(WHAT YOU ARE ASKED TO DO) Include in the output exactly the lines from the opening of the data through the line containing "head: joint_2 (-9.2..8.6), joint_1", and nothing more.

(DATASET ENTRIES)
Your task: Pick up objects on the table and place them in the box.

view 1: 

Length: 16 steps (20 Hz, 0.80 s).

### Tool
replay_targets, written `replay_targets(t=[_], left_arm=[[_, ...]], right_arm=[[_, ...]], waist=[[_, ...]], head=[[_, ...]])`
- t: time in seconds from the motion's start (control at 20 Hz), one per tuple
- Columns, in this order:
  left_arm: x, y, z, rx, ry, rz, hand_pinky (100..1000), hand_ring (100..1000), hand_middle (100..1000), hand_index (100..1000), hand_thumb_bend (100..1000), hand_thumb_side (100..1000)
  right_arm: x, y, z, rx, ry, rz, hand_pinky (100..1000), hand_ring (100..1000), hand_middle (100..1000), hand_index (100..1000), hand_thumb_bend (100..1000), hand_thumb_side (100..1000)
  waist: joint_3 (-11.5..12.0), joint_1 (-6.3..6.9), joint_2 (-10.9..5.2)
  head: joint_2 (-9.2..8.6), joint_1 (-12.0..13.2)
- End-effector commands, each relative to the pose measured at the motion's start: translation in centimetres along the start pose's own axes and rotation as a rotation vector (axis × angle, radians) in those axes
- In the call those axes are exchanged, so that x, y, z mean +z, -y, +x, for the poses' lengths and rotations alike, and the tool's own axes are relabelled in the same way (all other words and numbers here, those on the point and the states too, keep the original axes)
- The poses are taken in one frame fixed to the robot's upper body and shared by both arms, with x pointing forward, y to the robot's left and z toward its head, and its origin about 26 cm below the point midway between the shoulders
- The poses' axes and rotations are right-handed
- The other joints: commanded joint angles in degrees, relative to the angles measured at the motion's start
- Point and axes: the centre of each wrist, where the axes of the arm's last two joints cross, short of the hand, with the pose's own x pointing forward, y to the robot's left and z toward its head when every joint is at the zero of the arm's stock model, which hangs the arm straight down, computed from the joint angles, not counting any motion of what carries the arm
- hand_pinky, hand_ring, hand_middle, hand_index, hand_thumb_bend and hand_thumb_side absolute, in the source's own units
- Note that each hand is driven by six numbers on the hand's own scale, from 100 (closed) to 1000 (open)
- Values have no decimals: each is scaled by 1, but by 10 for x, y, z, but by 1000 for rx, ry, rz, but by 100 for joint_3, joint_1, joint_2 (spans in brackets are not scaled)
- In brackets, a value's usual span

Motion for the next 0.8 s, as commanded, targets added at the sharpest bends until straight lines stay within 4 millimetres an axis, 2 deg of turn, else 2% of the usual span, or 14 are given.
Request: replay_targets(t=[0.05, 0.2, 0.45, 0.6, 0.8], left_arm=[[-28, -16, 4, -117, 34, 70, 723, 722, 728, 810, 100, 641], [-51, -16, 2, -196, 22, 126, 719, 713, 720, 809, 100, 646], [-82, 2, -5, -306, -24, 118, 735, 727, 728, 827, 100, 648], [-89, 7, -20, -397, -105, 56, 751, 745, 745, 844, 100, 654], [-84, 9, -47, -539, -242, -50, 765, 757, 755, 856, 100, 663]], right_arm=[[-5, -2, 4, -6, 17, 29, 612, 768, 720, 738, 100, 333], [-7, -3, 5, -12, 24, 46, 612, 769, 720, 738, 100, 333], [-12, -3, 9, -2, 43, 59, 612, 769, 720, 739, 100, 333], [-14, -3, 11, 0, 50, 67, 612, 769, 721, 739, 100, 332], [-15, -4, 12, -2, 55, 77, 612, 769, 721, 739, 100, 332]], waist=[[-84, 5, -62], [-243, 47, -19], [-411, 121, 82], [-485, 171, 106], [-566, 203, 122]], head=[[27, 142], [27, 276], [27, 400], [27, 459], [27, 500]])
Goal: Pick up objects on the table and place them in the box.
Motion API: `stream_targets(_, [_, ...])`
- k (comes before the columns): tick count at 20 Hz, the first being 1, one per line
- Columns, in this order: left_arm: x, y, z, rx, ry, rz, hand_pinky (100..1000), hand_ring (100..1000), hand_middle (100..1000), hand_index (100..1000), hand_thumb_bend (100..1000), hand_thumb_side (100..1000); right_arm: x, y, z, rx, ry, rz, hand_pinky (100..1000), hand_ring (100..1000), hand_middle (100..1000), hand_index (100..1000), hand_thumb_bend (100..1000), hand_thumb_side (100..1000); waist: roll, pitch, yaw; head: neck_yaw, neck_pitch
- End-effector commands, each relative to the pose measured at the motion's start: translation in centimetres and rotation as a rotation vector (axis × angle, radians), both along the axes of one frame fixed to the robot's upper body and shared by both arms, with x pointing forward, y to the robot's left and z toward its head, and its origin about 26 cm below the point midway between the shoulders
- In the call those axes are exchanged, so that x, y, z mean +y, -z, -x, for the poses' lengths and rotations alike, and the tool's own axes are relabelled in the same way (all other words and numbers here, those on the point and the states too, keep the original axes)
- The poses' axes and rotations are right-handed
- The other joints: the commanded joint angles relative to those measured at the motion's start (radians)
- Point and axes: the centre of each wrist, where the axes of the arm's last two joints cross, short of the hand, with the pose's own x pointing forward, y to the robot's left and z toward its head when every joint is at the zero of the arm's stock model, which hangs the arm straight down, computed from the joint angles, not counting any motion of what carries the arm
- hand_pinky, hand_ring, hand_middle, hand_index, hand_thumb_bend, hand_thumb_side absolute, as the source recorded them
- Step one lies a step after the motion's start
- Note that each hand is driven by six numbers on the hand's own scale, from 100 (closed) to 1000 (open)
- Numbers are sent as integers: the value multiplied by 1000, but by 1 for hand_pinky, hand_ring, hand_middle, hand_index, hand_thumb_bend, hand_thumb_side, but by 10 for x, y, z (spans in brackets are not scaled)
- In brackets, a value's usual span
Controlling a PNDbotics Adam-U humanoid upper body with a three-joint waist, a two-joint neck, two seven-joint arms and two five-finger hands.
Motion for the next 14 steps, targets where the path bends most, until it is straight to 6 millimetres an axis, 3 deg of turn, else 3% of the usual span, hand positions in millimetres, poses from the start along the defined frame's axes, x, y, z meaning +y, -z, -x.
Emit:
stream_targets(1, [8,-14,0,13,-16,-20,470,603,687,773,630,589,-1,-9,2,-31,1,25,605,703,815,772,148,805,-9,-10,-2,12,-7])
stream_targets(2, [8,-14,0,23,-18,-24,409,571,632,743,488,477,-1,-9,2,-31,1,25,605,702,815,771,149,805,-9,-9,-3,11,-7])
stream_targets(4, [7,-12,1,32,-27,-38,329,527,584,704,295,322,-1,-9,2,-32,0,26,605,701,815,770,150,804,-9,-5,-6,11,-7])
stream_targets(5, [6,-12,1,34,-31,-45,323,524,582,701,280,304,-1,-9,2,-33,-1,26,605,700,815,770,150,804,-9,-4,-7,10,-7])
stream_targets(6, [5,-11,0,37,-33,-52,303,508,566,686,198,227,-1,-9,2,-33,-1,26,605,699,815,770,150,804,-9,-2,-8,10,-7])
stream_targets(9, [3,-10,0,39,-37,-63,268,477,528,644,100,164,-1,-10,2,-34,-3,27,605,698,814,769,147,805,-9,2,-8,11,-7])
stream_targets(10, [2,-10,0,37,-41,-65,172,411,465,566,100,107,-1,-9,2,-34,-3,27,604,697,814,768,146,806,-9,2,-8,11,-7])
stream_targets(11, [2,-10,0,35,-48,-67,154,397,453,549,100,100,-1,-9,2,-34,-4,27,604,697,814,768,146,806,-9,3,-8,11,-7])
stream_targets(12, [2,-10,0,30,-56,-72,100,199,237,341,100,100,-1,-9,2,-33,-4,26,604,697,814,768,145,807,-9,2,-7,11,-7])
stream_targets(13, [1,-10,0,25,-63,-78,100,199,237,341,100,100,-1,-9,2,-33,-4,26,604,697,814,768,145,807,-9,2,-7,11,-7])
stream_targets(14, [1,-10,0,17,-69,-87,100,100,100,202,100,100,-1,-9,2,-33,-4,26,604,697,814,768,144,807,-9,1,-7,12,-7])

(YOUR SOLUTION)
Your task: Pick up objects on the table and place them in the box.

view 1: 

Length: 16 steps (20 Hz, 0.80 s).

### Tool
replay_targets, written `replay_targets(t=[_], left_arm=[[_, ...]], right_arm=[[_, ...]], waist=[[_, ...]], head=[[_, ...]])`
- t: time in seconds from the motion's start (control at 20 Hz), one per tuple
- Columns, in this order:
  left_arm: x, y, z, rx, ry, rz, hand_pinky (100..1000), hand_ring (100..1000), hand_middle (100..1000), hand_index (100..1000), hand_thumb_bend (100..1000), hand_thumb_side (100..1000)
  right_arm: x, y, z, rx, ry, rz, hand_pinky (100..1000), hand_ring (100..1000), hand_middle (100..1000), hand_index (100..1000), hand_thumb_bend (100..1000), hand_thumb_side (100..1000)
  waist: joint_3 (-11.5..12.0), joint_1 (-6.3..6.9), joint_2 (-10.9..5.2)
  head: joint_2 (-9.2..8.6), joint_1 (-12.0..13.2)

There's no more to this exercise.